# I Why is the s state spherically symmetric?

1. Sep 8, 2016

### KFC

Hi there,
I am reading something about quantum numbers, there the author introduce the quantum number by solving Schrodinger equation for Hydrogen atom. It gives me an example when the principal quantum number n=4, there are four different sub-level $s, p, d, f$. It also depicts the sublevel for them. It is said that for s state which $\ell=0$, the shape is something like a completely flattened ellipse going through the nucleus. But since $\ell=0$, there is no angular momentum, the electron is not "orbiting" anything; hence, it must be totally radially so s state is spherically symmetric.

It is quite confusing for me. Since it is said at the beginning it is flatten ellipse but later becomes spherically symmetric.

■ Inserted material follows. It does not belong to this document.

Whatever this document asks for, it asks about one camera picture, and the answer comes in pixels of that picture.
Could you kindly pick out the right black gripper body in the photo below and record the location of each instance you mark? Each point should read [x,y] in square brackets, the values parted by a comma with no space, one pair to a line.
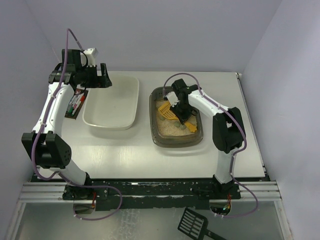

reference: http://web.pdx.edu/~pmoeck/lectures/312/chapter 7 part 3.doc
page 3 and page 8

Last edited: Sep 8, 2016
2. Sep 8, 2016

### Staff: Mentor

Where does your reference say that?
Right. s orbitals are spherically symmetric.

3. Sep 8, 2016

### KFC

Sorry that I give the wrong reference. I just get it corrected. And in the document given by the link, in page 3, note below the caption of FIGURE 7.3, it is said that "for l=0 we have a completely flattened ellipse that goes through the nucleus, this will be later called an s state."

4. Sep 8, 2016

### Staff: Mentor

Those elliptical orbits are remnants of the Bohr-Sommerfeld model of the atom. (Old stuff!) Note the diagram on page 20 of your reference, which shows the s orbitals as spherical.

5. Sep 8, 2016

### KFC

Thanks a lot.

6. Sep 9, 2016

### vanhees71

According to my prejudices, I always warn against physics manuscripts written with Word. This one cements my prejudice. SCNR.

7. Sep 10, 2016

### DrDu

Classically, an orbit with l=0 corresponds to the electron falling straight on or through the nucleus. Quantum mechanically, the orientation of this line becomes completely undetermined.

8. Sep 10, 2016

### vanhees71

Quantum mechanically $l=0$ means that your wave function and thus the probability distribution for the particle's position (and momentum) is spherically symmetric.